A complete and exact copy of the data below is the task.
━━━━━━━━━━
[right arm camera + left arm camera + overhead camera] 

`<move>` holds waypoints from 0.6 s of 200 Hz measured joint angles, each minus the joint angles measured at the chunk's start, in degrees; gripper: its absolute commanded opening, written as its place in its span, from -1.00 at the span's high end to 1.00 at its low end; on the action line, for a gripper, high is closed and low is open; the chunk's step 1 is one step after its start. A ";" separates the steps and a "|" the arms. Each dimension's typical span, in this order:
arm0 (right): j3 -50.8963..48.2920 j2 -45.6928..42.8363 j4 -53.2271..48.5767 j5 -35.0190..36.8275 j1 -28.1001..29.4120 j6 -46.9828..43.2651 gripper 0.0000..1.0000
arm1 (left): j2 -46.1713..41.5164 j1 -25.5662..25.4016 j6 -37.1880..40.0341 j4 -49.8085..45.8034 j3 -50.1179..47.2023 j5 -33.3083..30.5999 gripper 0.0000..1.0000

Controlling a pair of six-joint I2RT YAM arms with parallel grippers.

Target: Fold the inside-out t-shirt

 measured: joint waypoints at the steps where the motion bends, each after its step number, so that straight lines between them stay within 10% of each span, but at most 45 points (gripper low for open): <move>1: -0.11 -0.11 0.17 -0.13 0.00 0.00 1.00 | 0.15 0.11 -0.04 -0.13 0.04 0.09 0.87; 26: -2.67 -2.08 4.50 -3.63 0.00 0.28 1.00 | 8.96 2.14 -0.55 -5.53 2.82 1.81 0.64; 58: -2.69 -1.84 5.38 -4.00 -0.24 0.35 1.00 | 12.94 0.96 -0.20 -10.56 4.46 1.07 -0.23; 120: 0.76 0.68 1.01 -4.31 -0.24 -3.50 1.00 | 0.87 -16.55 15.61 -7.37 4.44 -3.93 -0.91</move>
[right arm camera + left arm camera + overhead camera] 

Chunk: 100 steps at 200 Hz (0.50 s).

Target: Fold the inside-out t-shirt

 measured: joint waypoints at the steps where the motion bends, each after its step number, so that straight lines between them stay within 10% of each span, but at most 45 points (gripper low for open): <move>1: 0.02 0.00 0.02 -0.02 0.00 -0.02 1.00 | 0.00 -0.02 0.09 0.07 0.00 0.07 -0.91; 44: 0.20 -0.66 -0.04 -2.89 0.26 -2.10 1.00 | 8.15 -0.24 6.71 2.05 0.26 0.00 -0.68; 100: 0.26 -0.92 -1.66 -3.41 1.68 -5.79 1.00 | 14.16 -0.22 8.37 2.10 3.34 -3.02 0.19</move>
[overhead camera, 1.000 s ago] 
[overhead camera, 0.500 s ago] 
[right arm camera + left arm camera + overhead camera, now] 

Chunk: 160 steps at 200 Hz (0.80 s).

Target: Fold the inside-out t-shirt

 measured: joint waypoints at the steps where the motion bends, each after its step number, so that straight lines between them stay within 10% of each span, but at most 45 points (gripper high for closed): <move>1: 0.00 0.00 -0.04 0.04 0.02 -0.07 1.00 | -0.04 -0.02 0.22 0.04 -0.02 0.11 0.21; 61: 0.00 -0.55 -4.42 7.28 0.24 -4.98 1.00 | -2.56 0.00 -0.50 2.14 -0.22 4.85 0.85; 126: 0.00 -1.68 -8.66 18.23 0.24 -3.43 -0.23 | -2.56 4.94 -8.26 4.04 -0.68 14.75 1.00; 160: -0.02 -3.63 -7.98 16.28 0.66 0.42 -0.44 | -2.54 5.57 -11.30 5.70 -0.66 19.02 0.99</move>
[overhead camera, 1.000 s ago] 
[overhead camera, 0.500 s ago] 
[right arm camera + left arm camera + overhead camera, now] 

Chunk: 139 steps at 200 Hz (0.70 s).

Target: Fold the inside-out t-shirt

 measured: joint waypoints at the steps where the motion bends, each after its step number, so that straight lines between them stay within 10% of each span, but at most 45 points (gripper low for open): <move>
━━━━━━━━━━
• [Reply]:
[right arm camera + left arm camera + overhead camera] 

`<move>` holds waypoints from 0.6 s of 200 Hz measured joint angles, each minus the joint angles measured at the chunk's start, in degrees; gripper: its absolute commanded opening, written as its place in its span, from -1.00 at the span's high end to 1.00 at its low end; on the action line, for a gripper, high is closed and low is open; the chunk's step 1 is one step after its start. A ";" separates the steps and a "|" the arms. Each dimension's typical span, in this order:
arm0 (right): j3 -50.8963..48.2920 j2 -45.6928..42.8363 j4 -53.2271..48.5767 j5 -35.0190..36.8275 j1 -28.1001..29.4120 j6 -46.9828..43.2651 gripper 0.0000..1.0000
arm1 (left): j2 -46.1713..41.5164 j1 -25.5662..25.4016 j6 -37.1880..40.0341 j4 -49.8085..45.8034 j3 -50.1179..47.2023 j5 -33.3083..30.5999 gripper 0.0000..1.0000

Controlling a pair of six-joint I2RT YAM arms with parallel grippers.

Target: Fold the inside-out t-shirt

 measured: joint waypoints at the steps where the motion bends, each after its step number, so that straight lines between them stay within 10% of each span, but at most 45 points (gripper low for open): <move>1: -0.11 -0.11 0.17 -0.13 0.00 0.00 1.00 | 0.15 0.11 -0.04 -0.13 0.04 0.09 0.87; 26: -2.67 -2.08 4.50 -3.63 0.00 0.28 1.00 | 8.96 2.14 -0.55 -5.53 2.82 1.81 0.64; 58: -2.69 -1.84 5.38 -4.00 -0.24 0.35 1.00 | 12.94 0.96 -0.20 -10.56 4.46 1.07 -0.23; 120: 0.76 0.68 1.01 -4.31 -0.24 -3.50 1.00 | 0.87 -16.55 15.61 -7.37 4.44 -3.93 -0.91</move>
[right arm camera + left arm camera + overhead camera] 

Chunk: 100 steps at 200 Hz (0.50 s).

Target: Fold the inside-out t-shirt

 measured: joint waypoints at the steps where the motion bends, each after its step number, so that straight lines between them stay within 10% of each span, but at most 45 points (gripper low for open): <move>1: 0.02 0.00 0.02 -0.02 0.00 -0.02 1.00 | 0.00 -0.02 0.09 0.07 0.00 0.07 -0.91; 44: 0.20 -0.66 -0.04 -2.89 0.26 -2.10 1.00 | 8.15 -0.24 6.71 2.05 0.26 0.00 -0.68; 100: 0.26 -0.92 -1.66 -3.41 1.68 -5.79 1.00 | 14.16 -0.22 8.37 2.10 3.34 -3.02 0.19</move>
[overhead camera, 1.000 s ago] 
[overhead camera, 0.500 s ago] 
[right arm camera + left arm camera + overhead camera, now] 

Chunk: 160 steps at 200 Hz (0.80 s).

Target: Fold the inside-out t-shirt

 measured: joint waypoints at the steps where the motion bends, each after its step number, so that straight lines between them stay within 10% of each span, but at most 45 points (gripper high for closed): <move>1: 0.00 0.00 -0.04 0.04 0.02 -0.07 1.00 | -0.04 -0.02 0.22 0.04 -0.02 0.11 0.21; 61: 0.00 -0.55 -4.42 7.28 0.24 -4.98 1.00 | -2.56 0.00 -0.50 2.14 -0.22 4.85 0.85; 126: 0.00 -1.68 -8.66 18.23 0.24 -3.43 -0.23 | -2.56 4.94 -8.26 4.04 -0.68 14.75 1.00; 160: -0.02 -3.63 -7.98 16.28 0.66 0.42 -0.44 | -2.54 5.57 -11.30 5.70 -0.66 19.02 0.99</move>
[overhead camera, 1.000 s ago] 
[overhead camera, 0.500 s ago] 
[right arm camera + left arm camera + overhead camera, now] 

Chunk: 139 steps at 200 Hz (0.70 s).

Target: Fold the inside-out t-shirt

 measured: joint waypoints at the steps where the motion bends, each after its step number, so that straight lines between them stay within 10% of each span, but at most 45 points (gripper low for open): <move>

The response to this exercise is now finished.